[Required work]: Only the lines from the line containing "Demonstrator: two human" to the end of the entries, both included, belong in your answer, and each must match exactly.

[Extracted records]:
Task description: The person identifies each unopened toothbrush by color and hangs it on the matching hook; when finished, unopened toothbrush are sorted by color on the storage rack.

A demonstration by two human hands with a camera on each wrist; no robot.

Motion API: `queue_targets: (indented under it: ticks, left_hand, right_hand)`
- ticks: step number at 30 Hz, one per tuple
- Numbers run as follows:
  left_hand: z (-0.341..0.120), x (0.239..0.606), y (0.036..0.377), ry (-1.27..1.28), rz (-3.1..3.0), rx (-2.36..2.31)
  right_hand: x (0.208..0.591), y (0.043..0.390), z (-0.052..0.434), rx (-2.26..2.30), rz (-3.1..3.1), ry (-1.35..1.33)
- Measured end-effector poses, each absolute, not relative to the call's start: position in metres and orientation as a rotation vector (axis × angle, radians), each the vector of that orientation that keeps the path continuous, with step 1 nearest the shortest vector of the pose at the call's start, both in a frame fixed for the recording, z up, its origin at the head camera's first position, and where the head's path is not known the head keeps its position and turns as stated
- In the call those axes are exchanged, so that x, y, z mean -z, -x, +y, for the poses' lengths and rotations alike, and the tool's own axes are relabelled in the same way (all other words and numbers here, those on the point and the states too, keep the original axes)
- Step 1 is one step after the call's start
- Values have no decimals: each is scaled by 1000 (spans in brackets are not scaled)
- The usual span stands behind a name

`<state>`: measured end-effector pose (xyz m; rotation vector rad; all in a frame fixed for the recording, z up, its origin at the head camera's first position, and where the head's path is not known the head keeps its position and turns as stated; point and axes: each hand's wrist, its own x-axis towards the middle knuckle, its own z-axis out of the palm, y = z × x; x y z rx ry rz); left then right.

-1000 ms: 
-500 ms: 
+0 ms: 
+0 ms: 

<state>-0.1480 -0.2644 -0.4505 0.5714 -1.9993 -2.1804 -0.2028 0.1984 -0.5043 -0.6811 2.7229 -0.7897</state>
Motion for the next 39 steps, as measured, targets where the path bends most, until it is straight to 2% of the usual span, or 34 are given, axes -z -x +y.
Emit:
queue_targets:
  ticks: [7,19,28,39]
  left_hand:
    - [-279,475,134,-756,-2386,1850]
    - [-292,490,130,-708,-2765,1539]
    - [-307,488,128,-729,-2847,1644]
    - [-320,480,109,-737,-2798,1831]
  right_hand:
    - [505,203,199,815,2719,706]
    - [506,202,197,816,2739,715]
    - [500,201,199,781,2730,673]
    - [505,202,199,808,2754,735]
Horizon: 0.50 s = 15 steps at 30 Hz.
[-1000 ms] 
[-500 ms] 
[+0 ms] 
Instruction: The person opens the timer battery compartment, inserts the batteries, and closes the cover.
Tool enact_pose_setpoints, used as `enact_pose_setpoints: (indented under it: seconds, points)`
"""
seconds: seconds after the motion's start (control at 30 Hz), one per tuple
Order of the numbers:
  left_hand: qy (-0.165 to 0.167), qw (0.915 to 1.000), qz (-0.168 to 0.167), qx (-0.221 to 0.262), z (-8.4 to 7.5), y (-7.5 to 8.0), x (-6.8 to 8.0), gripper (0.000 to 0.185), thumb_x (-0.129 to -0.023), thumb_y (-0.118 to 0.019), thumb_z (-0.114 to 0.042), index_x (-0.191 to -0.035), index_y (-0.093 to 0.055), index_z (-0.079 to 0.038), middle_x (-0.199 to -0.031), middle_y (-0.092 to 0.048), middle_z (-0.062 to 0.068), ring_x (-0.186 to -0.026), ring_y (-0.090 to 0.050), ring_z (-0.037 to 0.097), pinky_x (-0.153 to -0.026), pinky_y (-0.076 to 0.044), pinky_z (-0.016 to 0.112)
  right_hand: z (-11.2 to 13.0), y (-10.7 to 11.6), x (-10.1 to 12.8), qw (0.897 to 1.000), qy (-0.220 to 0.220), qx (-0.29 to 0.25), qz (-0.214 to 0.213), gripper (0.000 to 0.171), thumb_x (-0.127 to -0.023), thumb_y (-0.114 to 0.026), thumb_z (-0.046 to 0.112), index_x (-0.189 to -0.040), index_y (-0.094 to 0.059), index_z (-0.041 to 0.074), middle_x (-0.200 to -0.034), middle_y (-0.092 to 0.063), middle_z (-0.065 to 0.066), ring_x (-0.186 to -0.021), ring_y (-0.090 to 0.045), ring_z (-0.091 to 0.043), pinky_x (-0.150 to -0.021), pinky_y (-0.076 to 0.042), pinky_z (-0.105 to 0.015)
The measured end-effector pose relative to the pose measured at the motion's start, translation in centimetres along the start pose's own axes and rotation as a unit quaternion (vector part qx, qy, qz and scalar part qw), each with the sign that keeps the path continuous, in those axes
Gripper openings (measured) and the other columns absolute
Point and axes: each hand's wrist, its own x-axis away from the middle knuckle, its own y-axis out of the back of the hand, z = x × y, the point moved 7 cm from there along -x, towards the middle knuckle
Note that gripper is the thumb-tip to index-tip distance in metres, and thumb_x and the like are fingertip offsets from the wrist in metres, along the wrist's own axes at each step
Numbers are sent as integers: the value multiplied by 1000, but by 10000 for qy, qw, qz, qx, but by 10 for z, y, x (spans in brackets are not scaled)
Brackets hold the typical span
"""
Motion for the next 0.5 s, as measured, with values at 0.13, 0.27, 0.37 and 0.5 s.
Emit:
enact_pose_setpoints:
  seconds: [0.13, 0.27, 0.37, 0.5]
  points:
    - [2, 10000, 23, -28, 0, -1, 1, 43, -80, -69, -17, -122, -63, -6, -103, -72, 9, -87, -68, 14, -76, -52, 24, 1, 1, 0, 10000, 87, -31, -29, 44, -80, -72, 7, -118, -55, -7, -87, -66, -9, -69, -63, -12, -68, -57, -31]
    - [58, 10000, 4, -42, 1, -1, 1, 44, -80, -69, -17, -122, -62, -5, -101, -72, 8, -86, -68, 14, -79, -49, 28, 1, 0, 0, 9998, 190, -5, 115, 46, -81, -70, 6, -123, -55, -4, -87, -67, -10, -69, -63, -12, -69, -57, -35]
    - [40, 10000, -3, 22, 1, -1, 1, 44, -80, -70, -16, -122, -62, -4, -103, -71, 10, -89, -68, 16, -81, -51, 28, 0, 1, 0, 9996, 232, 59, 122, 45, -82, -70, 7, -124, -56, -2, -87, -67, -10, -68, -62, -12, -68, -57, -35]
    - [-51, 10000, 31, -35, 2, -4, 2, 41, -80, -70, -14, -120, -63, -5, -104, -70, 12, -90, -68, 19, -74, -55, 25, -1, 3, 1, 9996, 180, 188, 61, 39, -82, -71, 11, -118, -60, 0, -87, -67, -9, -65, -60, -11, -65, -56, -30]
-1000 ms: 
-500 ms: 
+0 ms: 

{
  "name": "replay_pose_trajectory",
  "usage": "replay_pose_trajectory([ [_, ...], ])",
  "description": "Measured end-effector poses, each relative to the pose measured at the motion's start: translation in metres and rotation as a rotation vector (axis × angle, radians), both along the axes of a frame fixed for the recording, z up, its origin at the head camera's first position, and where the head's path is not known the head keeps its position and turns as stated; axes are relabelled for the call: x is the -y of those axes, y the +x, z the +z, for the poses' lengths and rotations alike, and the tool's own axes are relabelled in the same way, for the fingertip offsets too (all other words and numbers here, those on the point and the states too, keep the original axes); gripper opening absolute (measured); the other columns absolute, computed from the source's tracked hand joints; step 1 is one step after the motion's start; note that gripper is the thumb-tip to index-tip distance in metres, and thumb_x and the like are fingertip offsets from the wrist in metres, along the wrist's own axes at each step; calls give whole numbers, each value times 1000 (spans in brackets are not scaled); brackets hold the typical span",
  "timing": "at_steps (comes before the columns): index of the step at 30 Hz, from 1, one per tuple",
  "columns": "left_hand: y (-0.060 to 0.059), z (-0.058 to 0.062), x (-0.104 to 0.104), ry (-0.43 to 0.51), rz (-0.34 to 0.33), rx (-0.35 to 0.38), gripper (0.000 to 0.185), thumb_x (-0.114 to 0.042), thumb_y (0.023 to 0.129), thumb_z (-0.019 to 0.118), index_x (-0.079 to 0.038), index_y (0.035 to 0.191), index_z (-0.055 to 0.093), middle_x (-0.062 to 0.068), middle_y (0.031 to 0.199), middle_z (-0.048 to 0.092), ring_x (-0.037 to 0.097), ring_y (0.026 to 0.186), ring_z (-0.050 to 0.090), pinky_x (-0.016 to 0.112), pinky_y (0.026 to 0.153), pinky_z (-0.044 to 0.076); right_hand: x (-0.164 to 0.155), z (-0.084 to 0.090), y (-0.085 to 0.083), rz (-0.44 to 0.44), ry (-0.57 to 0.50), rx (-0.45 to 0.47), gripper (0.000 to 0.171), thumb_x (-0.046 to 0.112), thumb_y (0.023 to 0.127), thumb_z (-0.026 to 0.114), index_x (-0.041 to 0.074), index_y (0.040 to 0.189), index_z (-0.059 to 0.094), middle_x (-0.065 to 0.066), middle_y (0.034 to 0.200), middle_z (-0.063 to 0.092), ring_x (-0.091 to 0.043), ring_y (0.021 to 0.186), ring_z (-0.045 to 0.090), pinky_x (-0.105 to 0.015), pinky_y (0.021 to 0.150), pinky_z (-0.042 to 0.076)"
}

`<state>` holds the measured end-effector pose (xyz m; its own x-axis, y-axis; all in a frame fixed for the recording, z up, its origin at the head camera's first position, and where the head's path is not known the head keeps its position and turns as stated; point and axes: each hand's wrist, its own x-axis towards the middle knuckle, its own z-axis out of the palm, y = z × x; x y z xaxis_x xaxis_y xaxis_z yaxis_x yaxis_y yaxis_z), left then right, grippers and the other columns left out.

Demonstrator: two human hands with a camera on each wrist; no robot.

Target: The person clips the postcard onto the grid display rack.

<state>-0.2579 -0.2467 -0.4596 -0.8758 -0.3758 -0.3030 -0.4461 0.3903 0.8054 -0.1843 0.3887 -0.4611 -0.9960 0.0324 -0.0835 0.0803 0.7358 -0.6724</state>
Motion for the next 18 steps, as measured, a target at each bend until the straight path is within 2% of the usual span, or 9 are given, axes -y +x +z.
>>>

[Response box]:
Demonstrator: two human hands with a camera on each wrist; no robot.

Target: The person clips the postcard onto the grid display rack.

<state>-0.2579 -0.2467 -0.4596 -0.8758 -0.3758 -0.3030 -0.4461 0.3903 0.8054 -0.1843 0.3887 -0.4611 -0.9960 0.0324 -0.0835 0.0803 0.7358 -0.6724</state>
Motion for the next 18 steps, as measured, a target at each bend until the straight path is within 2% of the usual span, or 9 are given, axes -y +x +z.
>>>

What the exercise required is now complete.